Revisiting the Combustion Kinetics of Di-Isopropyl Ketone: New Insights from Elevated Temperature LBV Measurements

This study focuses on measuring the laminar burning velocity (LBV) of the second-generation biofuel di-isopropyl ketone (DIPK) + air mixtures using an externally heated diverging channel method at elevated mixture temperatures. Experiments were conducted at elevated mixture temperatures of up to 639 K across a range of equivalence ratios varying from 0.7 to 1.3 under atmospheric pressure conditions. The obtained LBV measurements were compared with existing experimental data and predictions from a recently developed comprehensive chemical kinetic model of DIPK. The results demonstrated good agreement between the present LBV measurements and existing data, and the predictions from the Lin model also showed a good trend of LBV values at lower mixture temperatures (up to 393 K). However, the Lin model exhibited significant underpredictions at elevated temperatures when compared to the present measurements. From the sensitivity analysis, key reactions were identified, and the rate coefficients of reaction R84 were updated from the recent mechanism of NUIGMech1.3. Notably, the updated rate coefficients for reaction R84: CH2 + O2 => CO2 + 2H showed an increase in the rate constant with temperature (∼293% at 2500 K, ∼220% at 750 K, and ∼174% at 500 K), enhancing the LBV of DIPK + air mixtures. The updated DIPK model demonstrated improved agreement with LBV measurements from existing literature across various mixture temperatures and equivalence ratios, as well as with the present experimental data at elevated temperatures. The modification of R84 improves LBV, with a negligible impact on ignition delay times and species mole fraction profiles.
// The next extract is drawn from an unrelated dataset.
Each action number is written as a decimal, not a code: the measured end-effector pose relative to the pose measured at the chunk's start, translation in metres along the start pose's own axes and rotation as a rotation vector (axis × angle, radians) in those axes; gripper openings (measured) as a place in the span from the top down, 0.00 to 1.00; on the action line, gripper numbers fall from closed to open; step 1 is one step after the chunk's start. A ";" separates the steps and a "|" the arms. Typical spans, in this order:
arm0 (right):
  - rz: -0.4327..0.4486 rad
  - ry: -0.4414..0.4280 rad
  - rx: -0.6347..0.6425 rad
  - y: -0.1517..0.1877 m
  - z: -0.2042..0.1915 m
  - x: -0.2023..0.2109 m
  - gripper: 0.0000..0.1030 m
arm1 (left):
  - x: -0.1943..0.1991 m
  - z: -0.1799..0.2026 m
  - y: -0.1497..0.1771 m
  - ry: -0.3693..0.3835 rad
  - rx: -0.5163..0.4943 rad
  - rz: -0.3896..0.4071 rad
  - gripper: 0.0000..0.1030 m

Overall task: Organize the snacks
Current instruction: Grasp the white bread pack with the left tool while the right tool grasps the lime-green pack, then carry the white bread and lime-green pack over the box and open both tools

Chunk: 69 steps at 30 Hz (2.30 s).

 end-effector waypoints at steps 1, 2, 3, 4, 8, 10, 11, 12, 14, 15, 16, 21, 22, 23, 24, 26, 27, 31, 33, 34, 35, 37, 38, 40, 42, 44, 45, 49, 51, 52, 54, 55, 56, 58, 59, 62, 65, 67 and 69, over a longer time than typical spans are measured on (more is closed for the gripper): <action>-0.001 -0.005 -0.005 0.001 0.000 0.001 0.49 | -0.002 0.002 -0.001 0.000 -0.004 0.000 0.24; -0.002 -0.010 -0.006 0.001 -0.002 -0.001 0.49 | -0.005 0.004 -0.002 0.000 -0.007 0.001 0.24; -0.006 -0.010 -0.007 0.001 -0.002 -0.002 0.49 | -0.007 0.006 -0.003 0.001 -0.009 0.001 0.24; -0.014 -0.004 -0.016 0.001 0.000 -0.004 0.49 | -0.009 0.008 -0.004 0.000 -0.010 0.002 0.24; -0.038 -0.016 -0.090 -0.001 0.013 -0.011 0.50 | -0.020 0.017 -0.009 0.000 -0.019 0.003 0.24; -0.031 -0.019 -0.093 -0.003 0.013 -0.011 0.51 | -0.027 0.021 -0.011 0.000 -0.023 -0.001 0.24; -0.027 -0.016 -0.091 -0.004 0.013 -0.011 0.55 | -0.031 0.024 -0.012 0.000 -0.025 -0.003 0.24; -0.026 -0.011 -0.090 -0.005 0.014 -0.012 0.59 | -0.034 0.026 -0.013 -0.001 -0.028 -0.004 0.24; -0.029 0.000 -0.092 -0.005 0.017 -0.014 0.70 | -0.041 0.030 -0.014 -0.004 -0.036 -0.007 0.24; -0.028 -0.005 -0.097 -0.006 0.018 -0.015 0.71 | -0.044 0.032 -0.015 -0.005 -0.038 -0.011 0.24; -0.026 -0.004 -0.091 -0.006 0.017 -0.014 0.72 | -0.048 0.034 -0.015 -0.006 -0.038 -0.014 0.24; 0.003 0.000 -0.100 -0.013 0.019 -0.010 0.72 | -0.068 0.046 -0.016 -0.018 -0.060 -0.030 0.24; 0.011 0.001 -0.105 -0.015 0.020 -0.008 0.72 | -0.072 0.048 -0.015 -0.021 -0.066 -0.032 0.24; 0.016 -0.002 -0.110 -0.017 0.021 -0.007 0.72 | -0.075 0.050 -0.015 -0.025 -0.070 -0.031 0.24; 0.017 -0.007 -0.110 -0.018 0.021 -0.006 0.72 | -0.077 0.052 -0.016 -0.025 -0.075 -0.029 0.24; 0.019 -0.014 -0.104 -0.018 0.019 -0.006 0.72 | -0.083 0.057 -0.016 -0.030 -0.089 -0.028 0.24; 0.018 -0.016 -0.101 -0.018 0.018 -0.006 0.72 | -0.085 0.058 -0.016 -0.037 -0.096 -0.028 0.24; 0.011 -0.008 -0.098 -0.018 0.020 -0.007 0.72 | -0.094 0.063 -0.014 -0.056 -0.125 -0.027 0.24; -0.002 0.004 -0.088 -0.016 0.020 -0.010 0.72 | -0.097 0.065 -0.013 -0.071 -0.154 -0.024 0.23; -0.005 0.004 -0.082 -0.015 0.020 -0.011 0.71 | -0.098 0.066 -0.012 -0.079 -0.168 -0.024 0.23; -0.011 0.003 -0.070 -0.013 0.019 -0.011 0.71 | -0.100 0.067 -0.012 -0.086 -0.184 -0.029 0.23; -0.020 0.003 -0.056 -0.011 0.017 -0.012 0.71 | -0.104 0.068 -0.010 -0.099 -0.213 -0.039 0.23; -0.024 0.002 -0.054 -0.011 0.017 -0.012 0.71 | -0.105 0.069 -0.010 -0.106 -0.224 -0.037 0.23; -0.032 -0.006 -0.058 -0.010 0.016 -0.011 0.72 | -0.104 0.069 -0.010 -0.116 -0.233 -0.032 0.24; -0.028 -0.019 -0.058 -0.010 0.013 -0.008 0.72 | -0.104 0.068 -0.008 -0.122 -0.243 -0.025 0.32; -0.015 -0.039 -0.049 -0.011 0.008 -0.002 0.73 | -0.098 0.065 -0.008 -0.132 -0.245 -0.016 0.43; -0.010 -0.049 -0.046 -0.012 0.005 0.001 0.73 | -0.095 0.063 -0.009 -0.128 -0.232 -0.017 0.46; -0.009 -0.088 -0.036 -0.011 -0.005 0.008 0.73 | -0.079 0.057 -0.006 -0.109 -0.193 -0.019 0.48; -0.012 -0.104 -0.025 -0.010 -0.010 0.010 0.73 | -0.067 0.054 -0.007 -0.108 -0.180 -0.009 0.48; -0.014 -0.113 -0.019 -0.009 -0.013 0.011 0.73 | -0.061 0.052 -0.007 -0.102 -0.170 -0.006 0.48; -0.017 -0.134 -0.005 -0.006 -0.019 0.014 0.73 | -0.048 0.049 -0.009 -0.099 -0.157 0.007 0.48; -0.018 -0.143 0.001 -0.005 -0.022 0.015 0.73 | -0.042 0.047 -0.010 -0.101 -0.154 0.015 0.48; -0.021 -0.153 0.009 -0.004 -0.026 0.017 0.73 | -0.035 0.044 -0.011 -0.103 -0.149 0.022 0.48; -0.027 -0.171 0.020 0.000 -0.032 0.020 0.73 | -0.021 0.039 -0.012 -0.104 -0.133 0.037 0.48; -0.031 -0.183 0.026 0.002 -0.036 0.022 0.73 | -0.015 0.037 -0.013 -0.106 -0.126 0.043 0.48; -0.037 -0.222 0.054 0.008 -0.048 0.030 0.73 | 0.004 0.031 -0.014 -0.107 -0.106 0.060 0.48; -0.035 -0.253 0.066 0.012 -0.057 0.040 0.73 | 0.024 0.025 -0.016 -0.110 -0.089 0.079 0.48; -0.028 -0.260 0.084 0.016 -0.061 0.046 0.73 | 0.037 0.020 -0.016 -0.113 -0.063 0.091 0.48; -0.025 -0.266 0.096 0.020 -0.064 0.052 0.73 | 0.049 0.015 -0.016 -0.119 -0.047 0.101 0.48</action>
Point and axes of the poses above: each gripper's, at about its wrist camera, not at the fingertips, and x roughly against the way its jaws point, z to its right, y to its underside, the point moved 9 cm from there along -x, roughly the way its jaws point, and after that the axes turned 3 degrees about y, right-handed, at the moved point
本研究聚焦于采用外加热扩通道法，在升高的混合气温度下，测量第二代生物燃料二异丙基酮（di-isopropyl ketone，DIPK）与空气混合气的层流燃烧速度（laminar burning velocity，LBV）。实验在大气压条件下开展，混合气温度最高可达639 K，当量比范围覆盖0.7至1.3。将本次测得的LBV数据与现有实验结果，以及新近开发的DIPK综合化学动力学模型的预测值进行对比后发现：本次层流燃烧速度测量结果与现有实验数据吻合良好；Lin模型的预测结果在较低混合气温度（最高393 K）下也能较好匹配LBV值的变化趋势。但在高温工况下，Lin模型对本次测量结果出现了显著低估。通过敏感性分析，研究识别出关键反应，并基于NUIGMech1.3的最新机理更新了反应R84的速率系数。值得注意的是，更新后的反应R84：CH2 + O2 => CO2 + 2H的速率常数随温度升高而提升（2500 K时约为原系数的293%，750 K时约220%，500 K时约174%），从而提高了DIPK+空气混合气的层流燃烧速度。更新后的DIPK模型，在不同混合气温度与当量比条件下，与现有文献中的LBV测量数据，以及本次高温工况下的实验数据均展现出更优的吻合度。对反应R84的修正提升了层流燃烧速度，且对点火延迟时间与组分摩尔分数分布的影响可忽略不计。